= Action item =
Whenever the word "axes" appears in a line of the listing, copy that line.

Data for this task section start

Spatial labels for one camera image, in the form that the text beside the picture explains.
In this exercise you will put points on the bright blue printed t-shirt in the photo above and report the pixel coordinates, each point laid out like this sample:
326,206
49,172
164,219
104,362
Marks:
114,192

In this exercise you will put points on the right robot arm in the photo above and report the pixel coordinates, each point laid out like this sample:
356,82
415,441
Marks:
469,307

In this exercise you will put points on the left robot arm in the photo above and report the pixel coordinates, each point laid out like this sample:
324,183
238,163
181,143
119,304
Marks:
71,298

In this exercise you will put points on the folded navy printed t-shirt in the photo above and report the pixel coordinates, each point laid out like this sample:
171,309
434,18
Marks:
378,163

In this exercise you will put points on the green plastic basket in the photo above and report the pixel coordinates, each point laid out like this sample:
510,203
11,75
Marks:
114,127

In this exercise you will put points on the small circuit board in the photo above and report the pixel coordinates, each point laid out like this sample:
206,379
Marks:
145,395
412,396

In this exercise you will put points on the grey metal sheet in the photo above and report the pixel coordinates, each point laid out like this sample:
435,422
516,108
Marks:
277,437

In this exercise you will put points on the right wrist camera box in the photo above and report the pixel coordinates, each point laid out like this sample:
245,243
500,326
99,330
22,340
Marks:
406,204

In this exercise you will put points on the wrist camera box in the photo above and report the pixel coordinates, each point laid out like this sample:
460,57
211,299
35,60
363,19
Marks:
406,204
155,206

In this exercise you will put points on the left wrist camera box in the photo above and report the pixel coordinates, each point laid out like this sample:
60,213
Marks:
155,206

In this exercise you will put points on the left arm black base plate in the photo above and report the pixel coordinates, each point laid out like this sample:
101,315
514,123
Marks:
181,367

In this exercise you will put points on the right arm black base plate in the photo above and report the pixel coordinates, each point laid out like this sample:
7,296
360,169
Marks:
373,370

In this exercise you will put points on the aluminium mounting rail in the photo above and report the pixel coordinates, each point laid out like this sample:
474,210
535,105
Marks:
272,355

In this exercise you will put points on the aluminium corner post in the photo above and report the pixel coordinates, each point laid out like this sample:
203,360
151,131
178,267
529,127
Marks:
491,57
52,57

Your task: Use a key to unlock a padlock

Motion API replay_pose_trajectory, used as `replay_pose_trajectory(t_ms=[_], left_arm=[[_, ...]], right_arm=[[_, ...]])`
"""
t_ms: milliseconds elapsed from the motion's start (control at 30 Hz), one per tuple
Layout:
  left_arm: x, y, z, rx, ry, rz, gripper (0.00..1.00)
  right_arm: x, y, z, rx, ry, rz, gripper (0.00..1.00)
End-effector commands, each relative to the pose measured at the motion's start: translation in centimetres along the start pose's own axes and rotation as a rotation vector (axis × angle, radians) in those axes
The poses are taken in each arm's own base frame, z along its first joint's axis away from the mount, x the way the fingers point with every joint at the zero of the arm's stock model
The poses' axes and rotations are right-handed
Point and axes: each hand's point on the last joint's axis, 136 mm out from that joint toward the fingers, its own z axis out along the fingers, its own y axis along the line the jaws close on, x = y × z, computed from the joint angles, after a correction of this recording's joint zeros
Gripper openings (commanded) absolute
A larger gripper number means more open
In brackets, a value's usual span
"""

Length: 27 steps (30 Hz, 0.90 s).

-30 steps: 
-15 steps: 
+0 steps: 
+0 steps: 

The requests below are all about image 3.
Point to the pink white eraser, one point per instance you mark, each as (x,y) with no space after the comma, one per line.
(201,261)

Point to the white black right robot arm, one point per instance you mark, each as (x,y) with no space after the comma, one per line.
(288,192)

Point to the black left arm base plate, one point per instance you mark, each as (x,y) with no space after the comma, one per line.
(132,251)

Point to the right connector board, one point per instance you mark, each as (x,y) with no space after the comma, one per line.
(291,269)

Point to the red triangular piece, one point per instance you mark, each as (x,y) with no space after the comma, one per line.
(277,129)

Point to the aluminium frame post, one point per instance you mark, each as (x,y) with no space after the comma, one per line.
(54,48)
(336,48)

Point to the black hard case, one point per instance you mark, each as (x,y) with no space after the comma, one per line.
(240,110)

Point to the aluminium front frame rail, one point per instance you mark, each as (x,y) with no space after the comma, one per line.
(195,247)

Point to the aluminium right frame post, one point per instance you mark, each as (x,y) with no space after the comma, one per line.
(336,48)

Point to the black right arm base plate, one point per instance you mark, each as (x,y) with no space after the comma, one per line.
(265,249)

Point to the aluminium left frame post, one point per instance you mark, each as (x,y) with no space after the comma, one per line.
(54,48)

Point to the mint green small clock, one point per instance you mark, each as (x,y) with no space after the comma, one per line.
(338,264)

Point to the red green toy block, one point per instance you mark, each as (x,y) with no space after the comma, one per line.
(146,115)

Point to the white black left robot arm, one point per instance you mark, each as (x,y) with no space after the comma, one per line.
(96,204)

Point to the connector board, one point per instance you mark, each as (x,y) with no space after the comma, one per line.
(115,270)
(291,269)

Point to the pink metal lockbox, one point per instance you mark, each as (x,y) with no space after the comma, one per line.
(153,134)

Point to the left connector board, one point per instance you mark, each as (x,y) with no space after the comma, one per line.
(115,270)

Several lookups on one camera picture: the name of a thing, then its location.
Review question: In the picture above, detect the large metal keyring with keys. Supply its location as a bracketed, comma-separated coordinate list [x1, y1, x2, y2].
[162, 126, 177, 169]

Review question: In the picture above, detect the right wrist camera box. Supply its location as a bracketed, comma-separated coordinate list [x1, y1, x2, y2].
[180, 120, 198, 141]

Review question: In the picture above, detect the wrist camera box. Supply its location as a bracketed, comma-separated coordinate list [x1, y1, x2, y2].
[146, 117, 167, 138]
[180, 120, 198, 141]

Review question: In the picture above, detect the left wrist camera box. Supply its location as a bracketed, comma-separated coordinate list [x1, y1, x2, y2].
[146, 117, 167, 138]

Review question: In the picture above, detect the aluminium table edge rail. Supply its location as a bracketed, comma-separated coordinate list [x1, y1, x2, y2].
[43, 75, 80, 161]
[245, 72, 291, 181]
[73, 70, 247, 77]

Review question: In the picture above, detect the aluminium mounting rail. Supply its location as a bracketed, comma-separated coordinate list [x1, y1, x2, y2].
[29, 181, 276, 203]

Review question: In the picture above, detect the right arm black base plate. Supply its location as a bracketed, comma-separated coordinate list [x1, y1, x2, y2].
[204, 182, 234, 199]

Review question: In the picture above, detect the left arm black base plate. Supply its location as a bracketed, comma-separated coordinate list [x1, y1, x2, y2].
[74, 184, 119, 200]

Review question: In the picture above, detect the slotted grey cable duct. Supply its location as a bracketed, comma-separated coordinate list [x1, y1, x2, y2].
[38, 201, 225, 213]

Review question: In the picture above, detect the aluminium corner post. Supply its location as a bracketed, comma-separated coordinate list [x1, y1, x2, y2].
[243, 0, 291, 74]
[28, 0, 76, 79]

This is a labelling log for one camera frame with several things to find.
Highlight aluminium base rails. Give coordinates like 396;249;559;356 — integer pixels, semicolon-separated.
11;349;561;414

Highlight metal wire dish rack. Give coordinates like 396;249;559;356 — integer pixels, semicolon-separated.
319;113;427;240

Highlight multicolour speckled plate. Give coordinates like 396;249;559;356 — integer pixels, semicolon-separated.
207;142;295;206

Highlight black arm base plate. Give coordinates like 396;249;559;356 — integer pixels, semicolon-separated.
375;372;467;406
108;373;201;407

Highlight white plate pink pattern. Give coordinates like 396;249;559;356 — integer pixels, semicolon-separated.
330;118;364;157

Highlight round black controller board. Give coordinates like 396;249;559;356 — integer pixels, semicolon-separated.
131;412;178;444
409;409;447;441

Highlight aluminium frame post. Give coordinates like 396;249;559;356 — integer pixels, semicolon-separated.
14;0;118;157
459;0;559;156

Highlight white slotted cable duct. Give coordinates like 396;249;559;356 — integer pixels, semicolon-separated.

Data for this task section end

= Answer box =
End-effector commands, each relative to the pose measured at the motion's start: translation in centimetres along the start pose's own axes and rotation as a rotation vector (axis × angle, radians) in those axes
The poses' axes and rotations are right-handed
Point and axes: each hand's point on the last joint's axis, 136 mm out from that joint toward the fingers, its own z axis out along the fingers, its own y axis along the line the jaws close on, x = y × z, computed from the joint angles, after a correction of this recording's joint zeros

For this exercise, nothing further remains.